What to work on
Retype only the lines below from the one with "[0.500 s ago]" to the one with "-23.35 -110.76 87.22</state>", inclusive, skipping every image.

Data shown
★ ★ ★ ★ ★
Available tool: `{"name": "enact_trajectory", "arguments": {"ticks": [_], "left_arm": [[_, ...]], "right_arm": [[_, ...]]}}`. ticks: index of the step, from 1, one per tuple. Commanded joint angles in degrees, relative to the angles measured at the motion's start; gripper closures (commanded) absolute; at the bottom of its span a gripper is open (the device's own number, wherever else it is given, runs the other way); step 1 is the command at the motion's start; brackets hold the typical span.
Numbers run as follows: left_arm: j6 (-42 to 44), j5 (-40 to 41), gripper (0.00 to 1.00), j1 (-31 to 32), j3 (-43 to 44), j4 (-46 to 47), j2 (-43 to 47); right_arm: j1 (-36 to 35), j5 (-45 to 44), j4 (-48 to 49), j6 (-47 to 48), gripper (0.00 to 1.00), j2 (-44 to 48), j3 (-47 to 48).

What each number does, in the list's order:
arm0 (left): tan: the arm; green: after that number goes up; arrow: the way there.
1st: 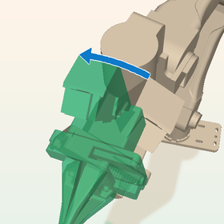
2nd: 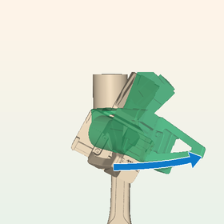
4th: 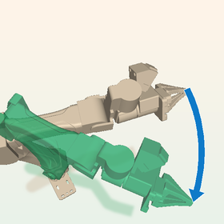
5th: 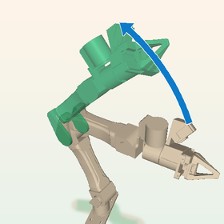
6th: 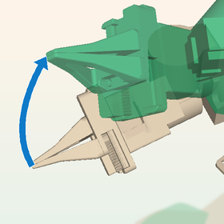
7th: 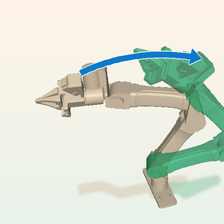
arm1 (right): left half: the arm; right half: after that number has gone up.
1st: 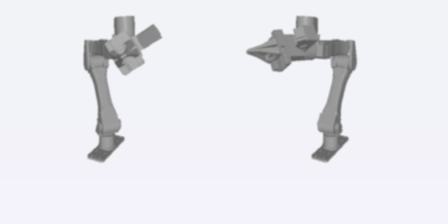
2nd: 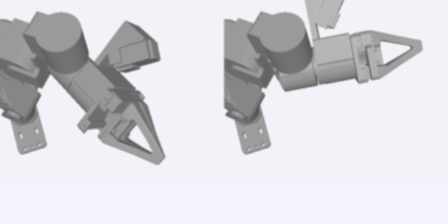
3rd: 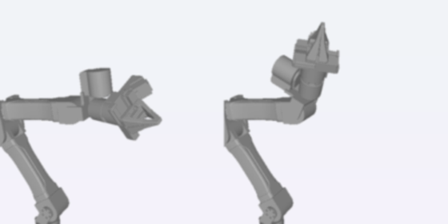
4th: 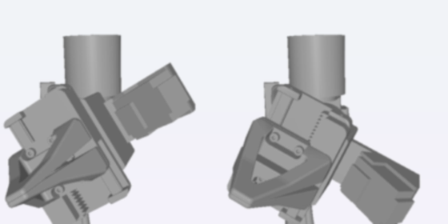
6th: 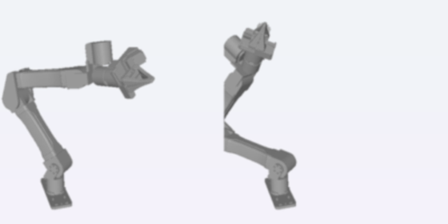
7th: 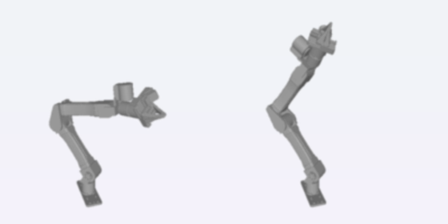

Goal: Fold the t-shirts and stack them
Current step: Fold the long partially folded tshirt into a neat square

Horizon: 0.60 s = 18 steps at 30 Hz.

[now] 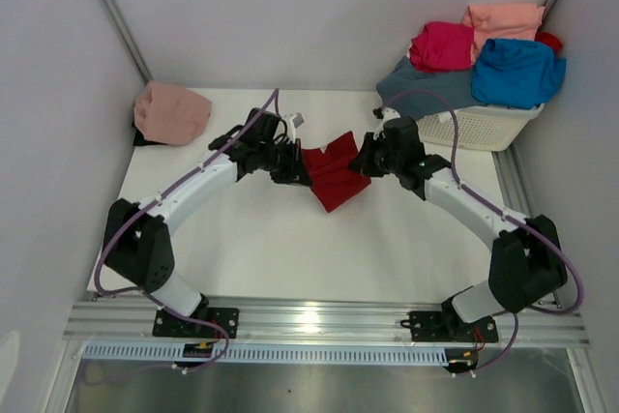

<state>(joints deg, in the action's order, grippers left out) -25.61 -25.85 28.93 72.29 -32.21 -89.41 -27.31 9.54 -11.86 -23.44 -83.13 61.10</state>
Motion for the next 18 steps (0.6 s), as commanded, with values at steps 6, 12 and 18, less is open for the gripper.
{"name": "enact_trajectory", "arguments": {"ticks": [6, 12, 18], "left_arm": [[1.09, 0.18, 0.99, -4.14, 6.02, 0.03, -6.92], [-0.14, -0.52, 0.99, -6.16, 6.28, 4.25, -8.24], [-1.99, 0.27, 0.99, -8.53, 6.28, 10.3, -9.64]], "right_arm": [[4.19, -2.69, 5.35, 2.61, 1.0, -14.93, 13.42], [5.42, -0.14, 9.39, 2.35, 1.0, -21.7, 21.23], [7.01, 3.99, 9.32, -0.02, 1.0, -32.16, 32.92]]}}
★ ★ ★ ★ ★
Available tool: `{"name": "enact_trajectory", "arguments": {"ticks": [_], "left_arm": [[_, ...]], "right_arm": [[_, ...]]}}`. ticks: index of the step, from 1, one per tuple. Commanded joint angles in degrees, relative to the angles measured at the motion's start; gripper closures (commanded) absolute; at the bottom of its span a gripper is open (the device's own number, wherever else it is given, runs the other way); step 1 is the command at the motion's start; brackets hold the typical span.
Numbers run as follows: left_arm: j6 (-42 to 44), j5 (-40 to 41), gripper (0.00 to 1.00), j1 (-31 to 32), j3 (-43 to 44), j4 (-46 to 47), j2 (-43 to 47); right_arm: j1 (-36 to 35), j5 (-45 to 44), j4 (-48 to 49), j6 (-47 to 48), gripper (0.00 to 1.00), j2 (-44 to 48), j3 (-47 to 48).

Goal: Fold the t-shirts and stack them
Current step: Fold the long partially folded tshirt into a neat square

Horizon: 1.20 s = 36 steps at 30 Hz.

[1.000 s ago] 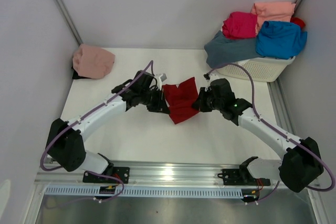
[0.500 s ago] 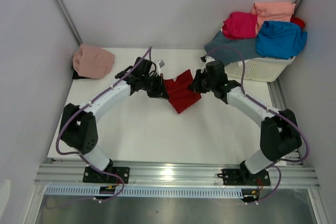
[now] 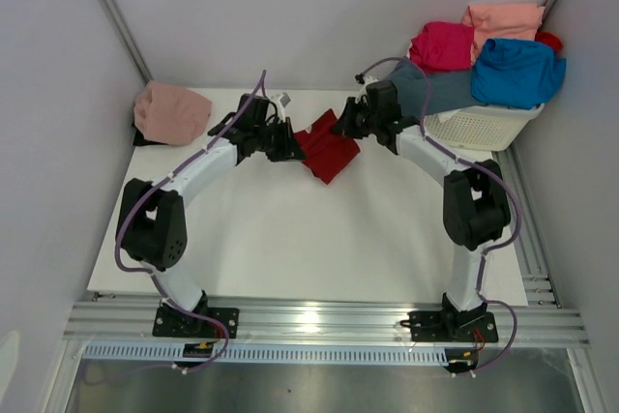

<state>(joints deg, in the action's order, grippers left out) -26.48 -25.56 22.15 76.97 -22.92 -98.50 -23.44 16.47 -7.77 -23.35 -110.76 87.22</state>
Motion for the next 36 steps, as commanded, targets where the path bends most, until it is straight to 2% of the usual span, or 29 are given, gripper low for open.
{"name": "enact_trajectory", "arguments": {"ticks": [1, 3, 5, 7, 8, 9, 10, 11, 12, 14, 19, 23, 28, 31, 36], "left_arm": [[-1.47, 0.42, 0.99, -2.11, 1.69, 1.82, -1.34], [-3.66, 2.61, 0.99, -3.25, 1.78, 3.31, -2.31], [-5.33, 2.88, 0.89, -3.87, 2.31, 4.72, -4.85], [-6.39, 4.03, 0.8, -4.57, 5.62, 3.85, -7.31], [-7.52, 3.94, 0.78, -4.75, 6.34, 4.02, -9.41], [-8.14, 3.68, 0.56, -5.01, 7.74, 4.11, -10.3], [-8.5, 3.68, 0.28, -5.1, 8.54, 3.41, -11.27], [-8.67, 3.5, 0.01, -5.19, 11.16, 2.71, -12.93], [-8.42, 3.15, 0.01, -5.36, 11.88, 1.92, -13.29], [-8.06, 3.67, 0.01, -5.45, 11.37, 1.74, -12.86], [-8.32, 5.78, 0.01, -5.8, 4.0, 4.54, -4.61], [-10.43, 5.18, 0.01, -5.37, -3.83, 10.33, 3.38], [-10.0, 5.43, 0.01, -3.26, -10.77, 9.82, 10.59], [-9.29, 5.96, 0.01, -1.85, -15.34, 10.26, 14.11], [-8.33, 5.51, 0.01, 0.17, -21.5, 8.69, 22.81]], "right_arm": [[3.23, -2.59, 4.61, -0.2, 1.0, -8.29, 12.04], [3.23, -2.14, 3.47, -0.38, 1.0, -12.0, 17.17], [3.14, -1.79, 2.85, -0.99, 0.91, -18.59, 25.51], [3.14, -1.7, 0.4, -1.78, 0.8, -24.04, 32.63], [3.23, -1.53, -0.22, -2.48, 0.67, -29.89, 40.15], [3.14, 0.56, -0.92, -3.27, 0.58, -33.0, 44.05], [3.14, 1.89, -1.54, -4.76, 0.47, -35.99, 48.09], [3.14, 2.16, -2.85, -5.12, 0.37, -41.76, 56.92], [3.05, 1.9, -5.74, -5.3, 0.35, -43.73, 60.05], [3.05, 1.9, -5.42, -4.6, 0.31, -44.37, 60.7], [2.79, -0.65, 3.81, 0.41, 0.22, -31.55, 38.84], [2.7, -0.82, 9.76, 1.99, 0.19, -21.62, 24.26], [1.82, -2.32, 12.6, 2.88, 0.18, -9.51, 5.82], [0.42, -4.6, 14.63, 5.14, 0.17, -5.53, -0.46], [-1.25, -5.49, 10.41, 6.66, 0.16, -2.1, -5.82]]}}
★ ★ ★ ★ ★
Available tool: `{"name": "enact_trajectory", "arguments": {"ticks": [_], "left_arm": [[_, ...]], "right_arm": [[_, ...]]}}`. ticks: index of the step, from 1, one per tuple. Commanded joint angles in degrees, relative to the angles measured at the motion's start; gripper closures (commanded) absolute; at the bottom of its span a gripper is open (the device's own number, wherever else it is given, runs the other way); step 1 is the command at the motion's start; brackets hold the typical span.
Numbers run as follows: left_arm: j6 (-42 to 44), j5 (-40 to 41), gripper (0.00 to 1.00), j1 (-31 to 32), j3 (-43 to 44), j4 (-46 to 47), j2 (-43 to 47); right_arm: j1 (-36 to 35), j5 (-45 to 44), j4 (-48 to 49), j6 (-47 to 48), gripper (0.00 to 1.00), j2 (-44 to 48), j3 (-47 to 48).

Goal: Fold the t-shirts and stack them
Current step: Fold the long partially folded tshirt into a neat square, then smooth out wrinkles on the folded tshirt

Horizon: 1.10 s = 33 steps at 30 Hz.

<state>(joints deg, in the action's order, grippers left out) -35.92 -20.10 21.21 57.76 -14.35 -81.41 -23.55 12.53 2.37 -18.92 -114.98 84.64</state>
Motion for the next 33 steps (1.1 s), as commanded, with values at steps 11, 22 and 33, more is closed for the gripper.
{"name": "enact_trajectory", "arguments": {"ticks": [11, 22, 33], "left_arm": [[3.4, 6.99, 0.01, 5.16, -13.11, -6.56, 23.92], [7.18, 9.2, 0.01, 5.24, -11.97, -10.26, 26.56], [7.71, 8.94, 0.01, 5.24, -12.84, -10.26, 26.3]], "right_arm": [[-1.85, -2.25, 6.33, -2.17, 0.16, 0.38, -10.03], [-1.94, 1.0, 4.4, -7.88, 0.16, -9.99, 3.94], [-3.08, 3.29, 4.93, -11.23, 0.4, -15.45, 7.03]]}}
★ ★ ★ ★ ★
Output of the exercise
[0.500 s ago] 
[now] 

<state>(joints deg, in the action's order, grippers left out) -26.48 -25.56 22.15 76.97 -22.92 -98.50 -23.44 16.47 -7.77 -23.35 -110.76 87.22</state>

This response contains the complete answer.